[PATCH] msvcrt: SSE2 implementation of memcmp for x86_64.

Sat Apr 2 08:24:52 CDT 2022

On 4/2/22 20:19, Rémi Bernon wrote:
> On 4/2/22 12:51, Jin-oh Kang wrote:
>> Wouldn't it make much more sense if we simply copied optimized copy
>> routines from other libc implementations? They have specialised
>> implementations for various architectures and microarchitectures (e.g.
>> cache line size), not to mention the performance enhancements that have
>> accumulated over time.
>>
> 
> 
> The question is, do we really need and want the complexity induced by hand-crafted assembly (or intrinsics) routines?
> 
> * at build time but also runtime, we'll need to carefully check hardware capability,

We already do this for SSE2 on i386, and for FXSAVE/XSAVE/XSAVEC on both i386 and x86-64.
At build time we can simply disable SSE/AVX routines on old enough GCC.

> 
> * it increases maintenance burden as they may need to be updated when hardware performance profile changes, or when new features are added,

As long as correctness and (any sort of) performance advantages are preserved, no further maintenance effort would be _strictly_ necessary.

We can set up performance regression tests for C vs. SIMD implementations, and possibly revert to C version if the gap ever becomes severe enough (which is unlikely).

> 
> * other libc implementation may be hard to integrate in our code base, especially if they rely on some dispatch mechanism or assembly source,

We only copy (and adapt) the implementation and _not_ its supporting infrastructure.  Also we don't really have to do it for every string routine; we merely need to do so only for crucial ones.

> 
> Or do we want to rely as much as possible on the compiler to do it for us?
> 
> I don't know the rationale behind the choice of the other libc, but as far as I understand for Wine an efficient C implementation is usually preferred over assembly,

We may as well copy efficient C implementations from other libcs.  It also avoids the 3 problems you've pointed out.

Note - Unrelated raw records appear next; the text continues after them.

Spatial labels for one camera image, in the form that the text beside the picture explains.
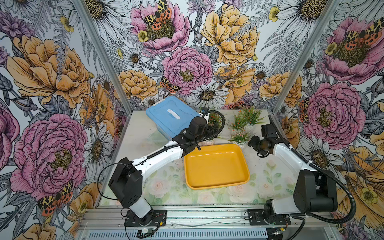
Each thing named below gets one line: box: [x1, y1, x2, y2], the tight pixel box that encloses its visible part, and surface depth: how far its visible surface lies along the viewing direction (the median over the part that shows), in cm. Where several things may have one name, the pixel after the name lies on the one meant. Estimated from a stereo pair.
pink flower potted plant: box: [219, 126, 257, 150], surface depth 92 cm
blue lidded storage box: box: [145, 95, 201, 142], surface depth 99 cm
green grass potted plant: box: [243, 106, 269, 127], surface depth 103 cm
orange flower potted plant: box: [225, 110, 249, 132], surface depth 101 cm
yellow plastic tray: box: [183, 144, 251, 190], surface depth 96 cm
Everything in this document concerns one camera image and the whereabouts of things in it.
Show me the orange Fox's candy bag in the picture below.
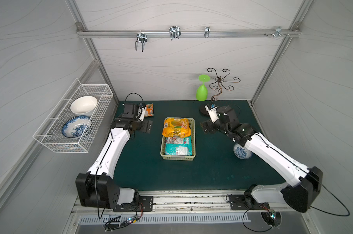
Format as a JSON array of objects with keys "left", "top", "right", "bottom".
[{"left": 144, "top": 103, "right": 154, "bottom": 117}]

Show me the pale green plastic basket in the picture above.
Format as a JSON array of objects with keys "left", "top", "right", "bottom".
[{"left": 160, "top": 118, "right": 196, "bottom": 161}]

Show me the yellow mango candy bag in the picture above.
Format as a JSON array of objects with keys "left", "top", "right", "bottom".
[{"left": 162, "top": 118, "right": 192, "bottom": 138}]

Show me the teal candy bag back side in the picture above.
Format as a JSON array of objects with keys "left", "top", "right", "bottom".
[{"left": 165, "top": 136, "right": 193, "bottom": 156}]

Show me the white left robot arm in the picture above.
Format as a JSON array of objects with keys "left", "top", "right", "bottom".
[{"left": 76, "top": 102, "right": 152, "bottom": 210}]

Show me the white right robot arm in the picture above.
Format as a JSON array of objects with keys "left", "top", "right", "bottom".
[{"left": 201, "top": 102, "right": 323, "bottom": 213}]

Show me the small blue patterned bowl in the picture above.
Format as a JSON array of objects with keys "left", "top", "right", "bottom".
[{"left": 233, "top": 143, "right": 253, "bottom": 160}]

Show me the green plastic wine glass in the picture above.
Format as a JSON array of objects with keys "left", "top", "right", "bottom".
[{"left": 196, "top": 74, "right": 211, "bottom": 101}]

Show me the dark bronze cup tree stand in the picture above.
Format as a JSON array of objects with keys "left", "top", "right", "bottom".
[{"left": 207, "top": 67, "right": 241, "bottom": 102}]

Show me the white bowl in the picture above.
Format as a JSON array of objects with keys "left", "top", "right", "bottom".
[{"left": 70, "top": 96, "right": 98, "bottom": 117}]

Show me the blue patterned plate bowl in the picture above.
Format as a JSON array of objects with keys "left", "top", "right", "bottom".
[{"left": 61, "top": 116, "right": 91, "bottom": 138}]

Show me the metal double hook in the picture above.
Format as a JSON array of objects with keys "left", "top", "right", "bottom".
[{"left": 135, "top": 33, "right": 148, "bottom": 52}]

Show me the metal hook centre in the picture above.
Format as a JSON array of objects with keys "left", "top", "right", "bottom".
[{"left": 169, "top": 26, "right": 181, "bottom": 41}]

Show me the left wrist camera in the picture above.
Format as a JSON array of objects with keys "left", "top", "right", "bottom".
[{"left": 137, "top": 105, "right": 147, "bottom": 121}]

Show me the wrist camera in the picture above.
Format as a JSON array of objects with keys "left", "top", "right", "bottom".
[
  {"left": 205, "top": 103, "right": 219, "bottom": 123},
  {"left": 137, "top": 105, "right": 147, "bottom": 121}
]

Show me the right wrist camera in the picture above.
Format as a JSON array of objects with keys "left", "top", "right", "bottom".
[{"left": 205, "top": 103, "right": 219, "bottom": 123}]

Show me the white wire wall basket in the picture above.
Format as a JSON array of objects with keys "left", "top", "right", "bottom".
[{"left": 33, "top": 79, "right": 113, "bottom": 153}]

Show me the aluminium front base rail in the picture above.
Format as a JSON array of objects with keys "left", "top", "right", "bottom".
[{"left": 69, "top": 190, "right": 311, "bottom": 217}]

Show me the aluminium top rail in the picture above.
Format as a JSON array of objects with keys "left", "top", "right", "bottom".
[{"left": 77, "top": 28, "right": 302, "bottom": 39}]

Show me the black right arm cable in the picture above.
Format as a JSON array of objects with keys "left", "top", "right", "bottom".
[{"left": 242, "top": 175, "right": 350, "bottom": 233}]

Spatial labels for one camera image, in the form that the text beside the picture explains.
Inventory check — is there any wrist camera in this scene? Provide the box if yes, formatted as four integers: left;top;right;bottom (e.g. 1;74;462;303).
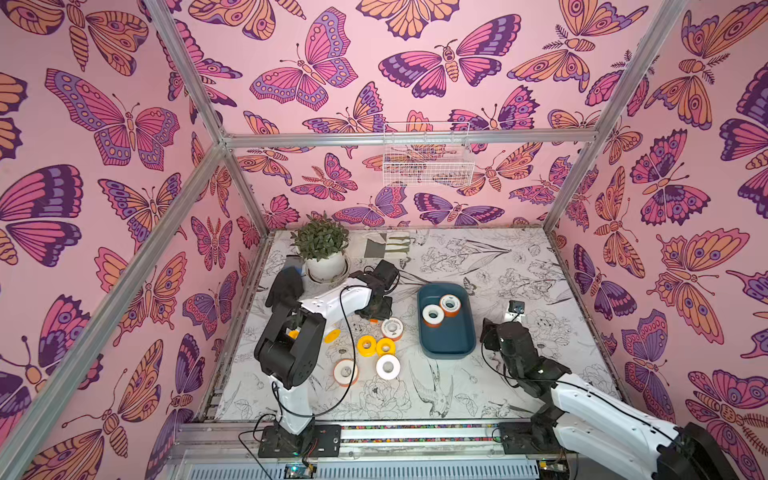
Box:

> unless a convincing argument is made that doing it in assembly significantly improves things for some applications.

Most modern LIBCs (and presumably MSVCRT as well) using SSE/AVX is a convincing argument in and of itself.

I think what we're specifically asking here is whether "performance benefits reaped from optimizing string routines outweighs the maintenance burden imposed by the use of machine-specific instructions."
Personally I haven't run into a case where msvcrt string routines shows up as a bottleneck in perf profiling, but others can chip in and share their numbers.

> 
> 
> (I personally, believe that the efficient C implementation should come first, so that any non-supported hardware will at least benefit from it)
> 
> 
> 
>> Also worth noting is that Wine is licensed under LGPL, which makes it
>> compatible with most open-source libcs out there. Basically what we would
>> need is some ABI adaptations, such as calling convention adjustment and SEH.
>>
>> Another option is to just call system libc routines directly, although in
>> this case it might interfere with stack unwinding, clear PE/unix
>> separation, and msvcrt hotpatching.
>>
> 
> 
> Calling the system libc will need a "syscall", and will most likely defeat any performance improvement it could bring.

Yes.  This is exactly what I meant by interference with/from "clear PE/unix separation," or lack thereof.

-- 
Sincerely,
Jinoh Kang